How common is it for a machinist (by trade) to not know how to thread on a lathe?

If you ask me, a machinist should be able to cut threads. It's a basic operation as far as machining goes IMO. Otherwise your just a machine operator.

Marcel
 
If you ask me, a machinist should be able to cut threads. It's a basic operation as far as machining goes IMO. Otherwise your just a machine operator.

Marcel

But to be fair, that is probably the same thing that the people who chased threads by hand said when all the new kids could only do it with one of those newfangled screw cutting lathes that "do it automatically for you".

And the same thing the people who scraped surfaces said to the new kids that only knew how to use a surface grinder.

The list goes on.

Technologies change. Maybe for the better, maybe for the worse -- that is a different issue.

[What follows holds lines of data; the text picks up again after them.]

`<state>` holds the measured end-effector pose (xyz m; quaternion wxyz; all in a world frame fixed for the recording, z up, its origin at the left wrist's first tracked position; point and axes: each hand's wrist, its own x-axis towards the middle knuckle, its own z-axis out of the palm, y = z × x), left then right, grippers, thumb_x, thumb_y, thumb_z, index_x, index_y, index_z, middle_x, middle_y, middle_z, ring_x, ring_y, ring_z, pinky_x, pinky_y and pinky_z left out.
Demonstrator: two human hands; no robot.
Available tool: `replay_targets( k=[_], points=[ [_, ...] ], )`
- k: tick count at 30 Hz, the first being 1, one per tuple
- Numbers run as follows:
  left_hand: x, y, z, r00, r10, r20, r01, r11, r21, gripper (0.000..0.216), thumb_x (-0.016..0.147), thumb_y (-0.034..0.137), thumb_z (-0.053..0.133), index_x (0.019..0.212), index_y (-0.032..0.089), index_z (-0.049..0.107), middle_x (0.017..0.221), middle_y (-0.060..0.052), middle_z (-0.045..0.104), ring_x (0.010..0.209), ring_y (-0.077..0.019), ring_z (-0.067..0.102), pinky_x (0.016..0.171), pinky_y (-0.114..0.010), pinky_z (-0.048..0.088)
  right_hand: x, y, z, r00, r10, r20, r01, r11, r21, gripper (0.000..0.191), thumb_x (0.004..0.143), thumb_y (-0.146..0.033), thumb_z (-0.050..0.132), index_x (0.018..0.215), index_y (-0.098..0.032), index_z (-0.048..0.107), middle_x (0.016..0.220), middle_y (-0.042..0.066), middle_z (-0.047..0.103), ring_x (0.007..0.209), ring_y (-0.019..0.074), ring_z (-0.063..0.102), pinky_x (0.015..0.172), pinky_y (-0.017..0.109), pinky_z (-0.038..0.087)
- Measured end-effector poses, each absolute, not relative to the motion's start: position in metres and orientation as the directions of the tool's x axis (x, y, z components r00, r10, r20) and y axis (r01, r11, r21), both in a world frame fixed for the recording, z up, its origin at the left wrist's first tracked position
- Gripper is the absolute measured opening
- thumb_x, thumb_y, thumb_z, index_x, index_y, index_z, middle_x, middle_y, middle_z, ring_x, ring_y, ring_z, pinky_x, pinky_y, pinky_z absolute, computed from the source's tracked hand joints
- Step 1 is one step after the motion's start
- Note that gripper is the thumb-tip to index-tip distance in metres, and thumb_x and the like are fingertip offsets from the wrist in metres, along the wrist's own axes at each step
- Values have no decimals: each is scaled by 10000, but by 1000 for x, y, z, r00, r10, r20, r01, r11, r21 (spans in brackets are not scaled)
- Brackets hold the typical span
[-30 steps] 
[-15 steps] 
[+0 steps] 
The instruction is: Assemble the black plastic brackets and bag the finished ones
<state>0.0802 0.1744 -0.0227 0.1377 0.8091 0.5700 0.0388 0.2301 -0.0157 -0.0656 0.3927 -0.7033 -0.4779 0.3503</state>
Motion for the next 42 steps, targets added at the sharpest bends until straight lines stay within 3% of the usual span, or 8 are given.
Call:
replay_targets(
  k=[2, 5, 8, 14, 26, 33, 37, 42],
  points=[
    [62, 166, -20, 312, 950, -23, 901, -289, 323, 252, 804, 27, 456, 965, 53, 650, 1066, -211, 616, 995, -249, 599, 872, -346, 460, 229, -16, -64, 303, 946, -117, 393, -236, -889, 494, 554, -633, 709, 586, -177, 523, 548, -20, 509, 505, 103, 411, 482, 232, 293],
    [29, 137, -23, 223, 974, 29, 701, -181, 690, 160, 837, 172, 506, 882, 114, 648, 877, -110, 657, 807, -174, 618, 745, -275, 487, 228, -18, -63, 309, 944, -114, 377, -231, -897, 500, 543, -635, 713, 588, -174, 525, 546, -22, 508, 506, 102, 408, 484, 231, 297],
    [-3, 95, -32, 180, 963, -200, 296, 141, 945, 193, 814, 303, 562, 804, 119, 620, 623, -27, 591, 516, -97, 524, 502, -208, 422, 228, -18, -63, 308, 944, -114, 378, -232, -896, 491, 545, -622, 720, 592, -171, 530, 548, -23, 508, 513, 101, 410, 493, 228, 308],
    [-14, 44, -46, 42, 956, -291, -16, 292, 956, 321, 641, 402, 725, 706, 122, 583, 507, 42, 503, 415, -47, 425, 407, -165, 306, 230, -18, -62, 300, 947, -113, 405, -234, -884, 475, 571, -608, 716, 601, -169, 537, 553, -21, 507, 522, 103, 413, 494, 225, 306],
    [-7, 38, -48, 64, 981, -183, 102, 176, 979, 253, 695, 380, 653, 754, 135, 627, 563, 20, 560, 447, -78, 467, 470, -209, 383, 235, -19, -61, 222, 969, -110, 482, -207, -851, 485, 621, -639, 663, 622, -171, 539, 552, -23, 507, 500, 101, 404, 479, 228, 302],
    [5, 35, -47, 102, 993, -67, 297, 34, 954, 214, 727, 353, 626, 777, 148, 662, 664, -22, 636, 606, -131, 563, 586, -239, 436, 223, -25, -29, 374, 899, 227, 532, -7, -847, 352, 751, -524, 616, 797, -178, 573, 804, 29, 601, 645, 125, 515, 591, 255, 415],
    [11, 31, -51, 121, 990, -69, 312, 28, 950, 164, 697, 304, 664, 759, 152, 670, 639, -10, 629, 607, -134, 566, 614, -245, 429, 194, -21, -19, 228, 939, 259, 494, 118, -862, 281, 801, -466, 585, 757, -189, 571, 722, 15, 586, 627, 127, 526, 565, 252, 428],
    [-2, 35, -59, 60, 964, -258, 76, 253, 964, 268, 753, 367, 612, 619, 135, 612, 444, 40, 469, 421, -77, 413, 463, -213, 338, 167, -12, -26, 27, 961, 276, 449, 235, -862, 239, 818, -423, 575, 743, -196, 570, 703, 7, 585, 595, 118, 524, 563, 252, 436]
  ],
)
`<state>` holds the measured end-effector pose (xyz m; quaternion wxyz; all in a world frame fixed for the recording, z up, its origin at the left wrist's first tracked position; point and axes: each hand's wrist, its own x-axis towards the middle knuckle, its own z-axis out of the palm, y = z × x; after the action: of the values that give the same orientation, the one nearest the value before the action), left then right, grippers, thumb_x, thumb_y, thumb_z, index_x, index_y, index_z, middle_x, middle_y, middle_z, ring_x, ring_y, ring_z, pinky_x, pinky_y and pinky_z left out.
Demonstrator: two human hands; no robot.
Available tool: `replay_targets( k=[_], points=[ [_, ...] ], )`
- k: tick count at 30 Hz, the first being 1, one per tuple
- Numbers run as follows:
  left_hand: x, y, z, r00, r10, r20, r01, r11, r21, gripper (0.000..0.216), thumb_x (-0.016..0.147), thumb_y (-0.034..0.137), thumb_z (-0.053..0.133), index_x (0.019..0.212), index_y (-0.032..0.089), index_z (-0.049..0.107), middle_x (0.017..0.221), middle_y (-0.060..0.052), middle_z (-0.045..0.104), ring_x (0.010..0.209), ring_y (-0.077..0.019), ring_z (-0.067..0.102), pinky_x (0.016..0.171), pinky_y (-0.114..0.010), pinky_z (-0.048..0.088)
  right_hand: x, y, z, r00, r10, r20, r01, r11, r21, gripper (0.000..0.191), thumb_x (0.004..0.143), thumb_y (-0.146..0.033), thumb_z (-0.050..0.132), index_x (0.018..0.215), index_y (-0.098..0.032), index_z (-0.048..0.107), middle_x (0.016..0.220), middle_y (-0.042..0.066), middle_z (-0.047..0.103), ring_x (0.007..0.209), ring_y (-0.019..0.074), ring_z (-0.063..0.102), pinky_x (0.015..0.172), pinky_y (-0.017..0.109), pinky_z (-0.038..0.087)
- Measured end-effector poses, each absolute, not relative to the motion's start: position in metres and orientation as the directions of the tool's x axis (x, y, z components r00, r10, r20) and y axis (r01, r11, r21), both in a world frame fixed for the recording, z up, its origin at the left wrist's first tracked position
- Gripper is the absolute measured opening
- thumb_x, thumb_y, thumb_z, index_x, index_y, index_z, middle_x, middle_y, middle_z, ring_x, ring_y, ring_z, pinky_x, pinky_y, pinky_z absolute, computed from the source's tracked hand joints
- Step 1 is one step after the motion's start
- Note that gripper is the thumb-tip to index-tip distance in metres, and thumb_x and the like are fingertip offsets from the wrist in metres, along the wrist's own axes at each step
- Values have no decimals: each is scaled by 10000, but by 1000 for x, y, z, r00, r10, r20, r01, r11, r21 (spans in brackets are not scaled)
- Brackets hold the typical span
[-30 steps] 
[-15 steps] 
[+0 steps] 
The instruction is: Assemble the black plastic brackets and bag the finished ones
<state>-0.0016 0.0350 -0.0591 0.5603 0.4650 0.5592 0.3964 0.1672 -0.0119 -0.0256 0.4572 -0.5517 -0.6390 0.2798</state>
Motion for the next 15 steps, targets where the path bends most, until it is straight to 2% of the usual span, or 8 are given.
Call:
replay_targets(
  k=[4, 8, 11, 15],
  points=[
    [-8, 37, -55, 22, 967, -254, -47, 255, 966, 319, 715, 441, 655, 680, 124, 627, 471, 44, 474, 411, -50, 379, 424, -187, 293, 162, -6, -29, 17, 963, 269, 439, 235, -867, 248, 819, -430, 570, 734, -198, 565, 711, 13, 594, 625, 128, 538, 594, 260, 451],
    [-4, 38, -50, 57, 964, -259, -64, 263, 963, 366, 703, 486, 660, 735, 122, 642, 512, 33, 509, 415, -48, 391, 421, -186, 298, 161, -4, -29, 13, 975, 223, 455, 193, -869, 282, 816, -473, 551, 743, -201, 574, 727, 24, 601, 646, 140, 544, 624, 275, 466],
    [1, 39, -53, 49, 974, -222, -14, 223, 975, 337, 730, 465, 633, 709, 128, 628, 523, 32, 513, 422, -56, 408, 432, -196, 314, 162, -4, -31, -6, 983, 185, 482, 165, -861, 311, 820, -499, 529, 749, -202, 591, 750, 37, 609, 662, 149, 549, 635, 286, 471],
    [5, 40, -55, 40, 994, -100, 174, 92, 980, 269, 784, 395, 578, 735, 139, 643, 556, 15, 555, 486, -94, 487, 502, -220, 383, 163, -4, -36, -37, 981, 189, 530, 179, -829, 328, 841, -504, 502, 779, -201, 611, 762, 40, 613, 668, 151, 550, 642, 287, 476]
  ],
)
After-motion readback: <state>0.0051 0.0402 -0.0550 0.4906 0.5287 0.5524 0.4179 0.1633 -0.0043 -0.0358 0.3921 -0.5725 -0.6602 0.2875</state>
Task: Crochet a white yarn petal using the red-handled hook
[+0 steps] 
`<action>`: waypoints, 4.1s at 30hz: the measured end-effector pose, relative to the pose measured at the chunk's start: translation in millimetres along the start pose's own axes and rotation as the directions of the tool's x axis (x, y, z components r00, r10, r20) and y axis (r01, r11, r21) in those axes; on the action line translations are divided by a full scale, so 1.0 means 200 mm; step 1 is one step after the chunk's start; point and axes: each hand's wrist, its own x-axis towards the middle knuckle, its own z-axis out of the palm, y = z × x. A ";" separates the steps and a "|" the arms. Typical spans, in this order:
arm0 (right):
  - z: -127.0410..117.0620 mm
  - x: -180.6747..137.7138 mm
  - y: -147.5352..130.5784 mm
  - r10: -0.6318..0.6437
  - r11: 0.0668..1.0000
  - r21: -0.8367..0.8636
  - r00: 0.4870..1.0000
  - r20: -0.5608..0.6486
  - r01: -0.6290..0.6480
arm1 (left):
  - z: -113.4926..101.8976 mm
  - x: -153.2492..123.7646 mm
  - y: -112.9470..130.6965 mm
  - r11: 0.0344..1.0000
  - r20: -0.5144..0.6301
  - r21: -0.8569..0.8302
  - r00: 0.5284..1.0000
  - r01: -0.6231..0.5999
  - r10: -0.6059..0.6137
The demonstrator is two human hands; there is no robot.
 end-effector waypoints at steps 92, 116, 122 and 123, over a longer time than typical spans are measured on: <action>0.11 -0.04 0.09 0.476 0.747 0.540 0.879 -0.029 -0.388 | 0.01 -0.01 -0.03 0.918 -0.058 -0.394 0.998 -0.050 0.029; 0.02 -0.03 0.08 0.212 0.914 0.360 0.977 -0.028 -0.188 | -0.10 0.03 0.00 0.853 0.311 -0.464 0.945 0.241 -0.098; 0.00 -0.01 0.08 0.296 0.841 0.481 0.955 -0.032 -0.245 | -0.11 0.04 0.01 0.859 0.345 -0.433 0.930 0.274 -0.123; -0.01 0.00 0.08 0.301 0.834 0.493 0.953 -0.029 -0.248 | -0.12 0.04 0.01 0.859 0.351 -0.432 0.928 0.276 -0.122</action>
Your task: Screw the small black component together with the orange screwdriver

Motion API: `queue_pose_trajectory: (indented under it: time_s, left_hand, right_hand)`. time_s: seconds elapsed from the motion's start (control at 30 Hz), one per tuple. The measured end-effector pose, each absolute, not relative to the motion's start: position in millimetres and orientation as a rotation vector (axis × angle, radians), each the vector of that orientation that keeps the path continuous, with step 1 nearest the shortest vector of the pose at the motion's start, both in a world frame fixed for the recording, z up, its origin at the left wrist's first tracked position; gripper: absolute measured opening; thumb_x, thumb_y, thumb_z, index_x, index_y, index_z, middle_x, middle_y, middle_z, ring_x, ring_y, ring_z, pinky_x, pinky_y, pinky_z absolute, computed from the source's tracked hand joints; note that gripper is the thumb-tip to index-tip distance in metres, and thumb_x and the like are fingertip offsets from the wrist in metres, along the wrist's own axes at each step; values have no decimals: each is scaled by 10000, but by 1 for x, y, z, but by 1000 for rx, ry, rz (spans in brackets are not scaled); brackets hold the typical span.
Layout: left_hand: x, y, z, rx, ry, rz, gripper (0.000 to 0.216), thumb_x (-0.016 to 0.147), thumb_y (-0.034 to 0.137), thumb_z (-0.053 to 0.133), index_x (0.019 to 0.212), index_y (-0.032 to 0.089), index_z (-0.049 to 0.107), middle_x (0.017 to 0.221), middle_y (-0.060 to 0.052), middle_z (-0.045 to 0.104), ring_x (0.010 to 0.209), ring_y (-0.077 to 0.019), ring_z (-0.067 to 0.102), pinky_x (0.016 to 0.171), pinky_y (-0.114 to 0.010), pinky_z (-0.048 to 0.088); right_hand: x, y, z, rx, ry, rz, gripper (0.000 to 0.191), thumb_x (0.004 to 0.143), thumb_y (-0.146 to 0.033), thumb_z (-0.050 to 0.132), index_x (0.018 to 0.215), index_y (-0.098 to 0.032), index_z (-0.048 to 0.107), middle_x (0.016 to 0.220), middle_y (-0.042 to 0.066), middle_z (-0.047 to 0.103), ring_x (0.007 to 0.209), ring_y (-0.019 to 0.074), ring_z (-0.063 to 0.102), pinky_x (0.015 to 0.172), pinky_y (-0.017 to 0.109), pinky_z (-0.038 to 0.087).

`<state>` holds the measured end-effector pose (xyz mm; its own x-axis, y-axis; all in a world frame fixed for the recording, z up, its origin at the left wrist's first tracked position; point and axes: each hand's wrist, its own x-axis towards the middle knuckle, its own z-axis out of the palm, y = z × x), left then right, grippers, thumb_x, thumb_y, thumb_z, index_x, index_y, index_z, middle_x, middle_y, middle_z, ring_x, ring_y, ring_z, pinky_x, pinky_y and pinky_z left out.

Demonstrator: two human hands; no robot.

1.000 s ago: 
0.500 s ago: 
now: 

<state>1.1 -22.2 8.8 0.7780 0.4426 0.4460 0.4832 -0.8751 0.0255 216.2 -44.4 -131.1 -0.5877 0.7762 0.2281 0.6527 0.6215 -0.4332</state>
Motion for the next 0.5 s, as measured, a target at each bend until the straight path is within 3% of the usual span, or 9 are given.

When people create a training program (or any other education) they have to make a choice, either teach the new ways and drop the old ways or make the training longer and longer to teach all the technologies new and old. Can you jam everything that an apprentice learned in their program over 5 years into a 3 month "old time skills" section? Think you will have a lot of people who will want to sign up for a 12 year apprenticeship program? Something has to be taken out to be able to put new material in the system.
 
I think that the term "machinist" is at issue here.

One who programs a robotic welding machine is no more a welder than a guy who programs a cnc machine is a machinist. It's a different skill set. It takes skills to program cnc and robotics....no doubt, absolutely, I can't do it,... I can, but very minimally. It's a different skill set, and should be labeled differently. I do understand that the new technology has replaced the true machinist, and training programs have to cater to where the jobs are. Try to have a cnc programmer repair an old part that needs to be refurbished, it's a different skill set.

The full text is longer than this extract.